Look below for the line that has "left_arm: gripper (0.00". Set down the lines from there through the line that has "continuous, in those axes", exactly as written.

[Data to examine — start]

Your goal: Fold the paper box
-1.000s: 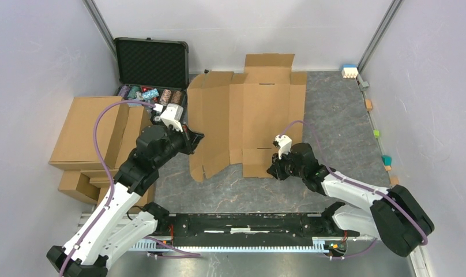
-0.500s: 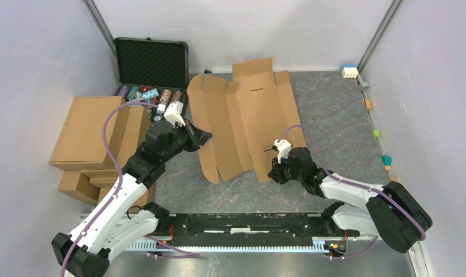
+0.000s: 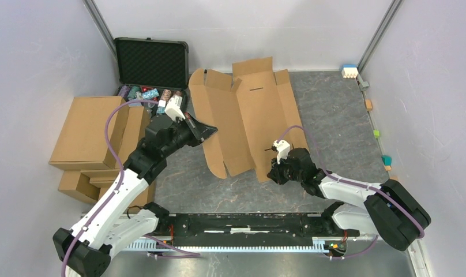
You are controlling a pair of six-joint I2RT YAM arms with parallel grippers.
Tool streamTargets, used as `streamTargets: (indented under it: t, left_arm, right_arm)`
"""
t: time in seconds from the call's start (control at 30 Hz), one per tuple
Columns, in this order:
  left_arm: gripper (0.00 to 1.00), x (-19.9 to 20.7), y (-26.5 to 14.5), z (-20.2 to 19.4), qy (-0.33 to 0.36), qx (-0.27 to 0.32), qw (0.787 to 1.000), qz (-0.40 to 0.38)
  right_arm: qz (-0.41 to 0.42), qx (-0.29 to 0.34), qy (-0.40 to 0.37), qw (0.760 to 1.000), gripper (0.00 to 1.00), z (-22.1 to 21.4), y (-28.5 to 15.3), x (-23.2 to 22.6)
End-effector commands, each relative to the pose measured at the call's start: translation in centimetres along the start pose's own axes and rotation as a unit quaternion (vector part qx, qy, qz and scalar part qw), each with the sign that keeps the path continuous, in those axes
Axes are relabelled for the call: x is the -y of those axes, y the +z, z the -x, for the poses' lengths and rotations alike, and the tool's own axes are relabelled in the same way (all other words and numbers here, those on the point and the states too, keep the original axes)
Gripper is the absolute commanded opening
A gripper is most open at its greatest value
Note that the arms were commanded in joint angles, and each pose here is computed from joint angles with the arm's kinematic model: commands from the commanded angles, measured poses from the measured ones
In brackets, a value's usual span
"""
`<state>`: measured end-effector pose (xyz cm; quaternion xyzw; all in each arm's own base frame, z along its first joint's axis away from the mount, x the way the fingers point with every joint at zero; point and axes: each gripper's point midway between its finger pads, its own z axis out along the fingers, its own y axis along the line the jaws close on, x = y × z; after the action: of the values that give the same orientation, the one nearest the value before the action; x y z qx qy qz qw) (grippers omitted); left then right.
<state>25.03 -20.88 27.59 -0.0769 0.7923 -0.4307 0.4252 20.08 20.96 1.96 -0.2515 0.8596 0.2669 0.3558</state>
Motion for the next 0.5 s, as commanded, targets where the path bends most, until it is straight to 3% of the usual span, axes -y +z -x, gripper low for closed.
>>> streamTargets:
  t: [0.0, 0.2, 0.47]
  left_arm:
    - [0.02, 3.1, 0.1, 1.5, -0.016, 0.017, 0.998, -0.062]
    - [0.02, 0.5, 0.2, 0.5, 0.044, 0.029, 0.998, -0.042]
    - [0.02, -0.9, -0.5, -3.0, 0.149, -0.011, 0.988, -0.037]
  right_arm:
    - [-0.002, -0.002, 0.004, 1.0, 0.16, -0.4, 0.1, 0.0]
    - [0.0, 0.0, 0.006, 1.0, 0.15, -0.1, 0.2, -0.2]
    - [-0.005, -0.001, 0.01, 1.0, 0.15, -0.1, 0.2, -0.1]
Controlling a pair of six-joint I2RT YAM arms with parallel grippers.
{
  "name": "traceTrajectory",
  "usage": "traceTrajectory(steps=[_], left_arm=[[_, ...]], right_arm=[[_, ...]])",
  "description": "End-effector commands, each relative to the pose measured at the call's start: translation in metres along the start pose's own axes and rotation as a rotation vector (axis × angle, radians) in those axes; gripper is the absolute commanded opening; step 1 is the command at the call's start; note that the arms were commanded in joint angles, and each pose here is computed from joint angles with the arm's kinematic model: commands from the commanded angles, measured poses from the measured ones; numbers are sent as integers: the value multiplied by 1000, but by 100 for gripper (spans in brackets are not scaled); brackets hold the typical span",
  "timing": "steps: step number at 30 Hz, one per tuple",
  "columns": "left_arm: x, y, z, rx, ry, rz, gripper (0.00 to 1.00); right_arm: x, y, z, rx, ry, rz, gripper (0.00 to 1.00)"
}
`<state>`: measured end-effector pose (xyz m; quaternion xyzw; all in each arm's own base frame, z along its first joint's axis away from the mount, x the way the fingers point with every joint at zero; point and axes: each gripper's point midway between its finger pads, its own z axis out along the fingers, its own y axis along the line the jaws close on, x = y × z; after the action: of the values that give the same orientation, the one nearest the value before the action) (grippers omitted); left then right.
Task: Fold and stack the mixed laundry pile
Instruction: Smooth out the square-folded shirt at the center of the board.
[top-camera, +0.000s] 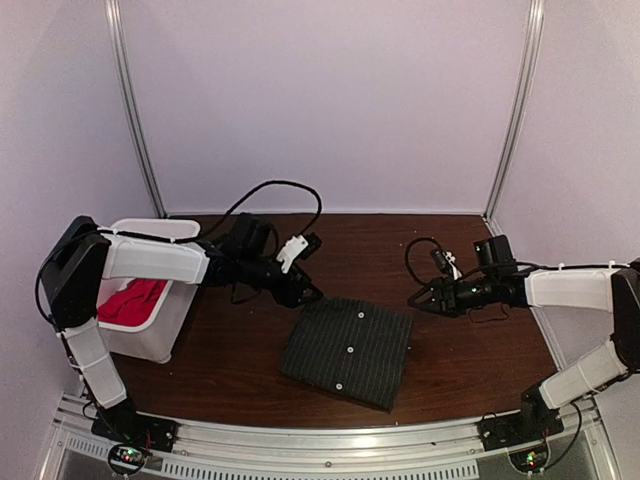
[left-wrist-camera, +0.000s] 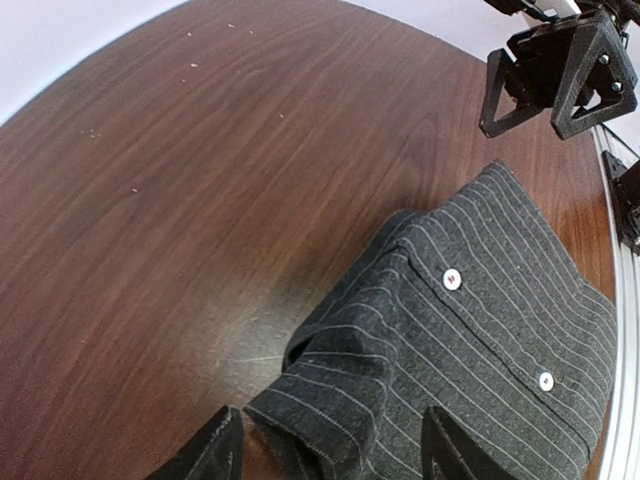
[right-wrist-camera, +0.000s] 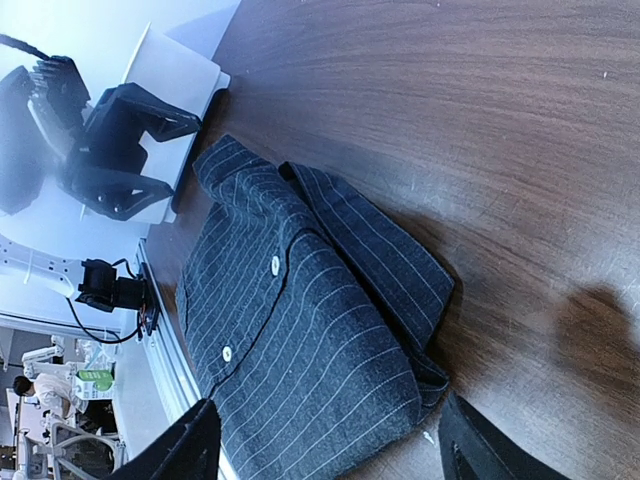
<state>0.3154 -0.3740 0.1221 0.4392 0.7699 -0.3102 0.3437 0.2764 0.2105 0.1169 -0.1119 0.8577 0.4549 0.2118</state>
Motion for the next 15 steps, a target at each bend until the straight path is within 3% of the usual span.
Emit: traceTrajectory(steps=[1,6,8,10,12,15], left_arm=[[2,-11,17,96,-26,-30,62],[10,-6,34,113,-3,-39,62],[11,-3,36,112,-7,-51,58],[9,1,34,126,-32,-79,46],[10,8,31,131,-51,-119,27],[15,17,28,123,-65,-163,3]], right_arm=[[7,-10,10,10,-17,-21,76],[16,-17,23,-7,8,-27,71],[18,-15,29,-16,24,-38,66],[19,-15,35,-26,37,-47,59],[16,-16,39,-28,38,-55,49],[8,-23,44,0,37,-57,27]])
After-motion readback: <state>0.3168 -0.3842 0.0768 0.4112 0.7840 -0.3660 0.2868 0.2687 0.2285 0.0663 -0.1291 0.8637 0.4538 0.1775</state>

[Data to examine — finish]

| Result |
  left_arm: gripper (0.00 to 1.00), x (-19.9 to 20.7), y (-26.5 to 14.5), z (-20.2 to 19.4), qy (-0.33 to 0.36), qx (-0.27 to 0.32), qw (0.787 to 1.000), qz (-0.40 to 0.38)
  right_arm: qz (-0.41 to 0.42), qx (-0.29 to 0.34), qy (-0.40 to 0.37), qw (0.760 to 1.000), gripper (0.00 to 1.00), z (-22.1 to 21.4), y (-28.5 to 15.3), x (-23.2 to 22.6)
End-effector commands, each relative to the pose measured at the call's start: translation in centimetres along the start pose's own axes and rotation as a unit quaternion (vector part qx, qy, qz and scalar part qw), each with the sign that keeps the path continuous, in those axes

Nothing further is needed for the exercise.